## PROVIDED INFORMATION
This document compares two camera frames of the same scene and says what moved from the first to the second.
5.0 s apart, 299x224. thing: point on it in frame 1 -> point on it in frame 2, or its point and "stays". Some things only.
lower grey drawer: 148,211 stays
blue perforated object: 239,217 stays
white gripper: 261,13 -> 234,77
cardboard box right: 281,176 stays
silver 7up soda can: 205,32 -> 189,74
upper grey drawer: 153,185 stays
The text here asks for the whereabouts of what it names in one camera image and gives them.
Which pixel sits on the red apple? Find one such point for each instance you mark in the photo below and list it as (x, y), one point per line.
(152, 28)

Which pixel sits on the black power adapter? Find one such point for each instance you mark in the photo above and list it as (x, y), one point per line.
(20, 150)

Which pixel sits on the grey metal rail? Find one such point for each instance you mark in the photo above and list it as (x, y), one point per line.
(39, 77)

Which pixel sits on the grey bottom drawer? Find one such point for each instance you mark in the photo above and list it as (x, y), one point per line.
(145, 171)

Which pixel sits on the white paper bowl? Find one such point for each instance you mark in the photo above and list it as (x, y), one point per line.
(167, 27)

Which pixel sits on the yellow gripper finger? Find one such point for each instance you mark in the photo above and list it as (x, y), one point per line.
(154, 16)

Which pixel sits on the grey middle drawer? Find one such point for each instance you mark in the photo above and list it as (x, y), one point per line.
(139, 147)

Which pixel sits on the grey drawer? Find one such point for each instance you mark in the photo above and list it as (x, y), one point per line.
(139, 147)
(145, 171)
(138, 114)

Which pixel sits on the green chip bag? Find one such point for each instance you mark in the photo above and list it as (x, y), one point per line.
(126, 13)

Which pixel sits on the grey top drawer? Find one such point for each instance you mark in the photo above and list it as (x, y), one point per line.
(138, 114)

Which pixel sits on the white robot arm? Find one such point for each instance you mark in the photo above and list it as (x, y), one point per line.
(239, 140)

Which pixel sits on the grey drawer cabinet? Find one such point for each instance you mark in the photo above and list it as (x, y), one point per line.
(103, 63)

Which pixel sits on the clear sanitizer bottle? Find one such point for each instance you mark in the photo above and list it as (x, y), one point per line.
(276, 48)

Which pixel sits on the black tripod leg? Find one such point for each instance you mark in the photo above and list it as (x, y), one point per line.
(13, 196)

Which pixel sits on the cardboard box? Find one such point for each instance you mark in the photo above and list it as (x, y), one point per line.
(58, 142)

## EXERCISE DETAILS
Within the material above, find every line containing the word "camera" and copy it.

## EXERCISE RESULT
This document compares two camera frames of the same scene and says what moved from the first to the second.
The text here asks for the whereabouts of what it names in one camera image and gives them.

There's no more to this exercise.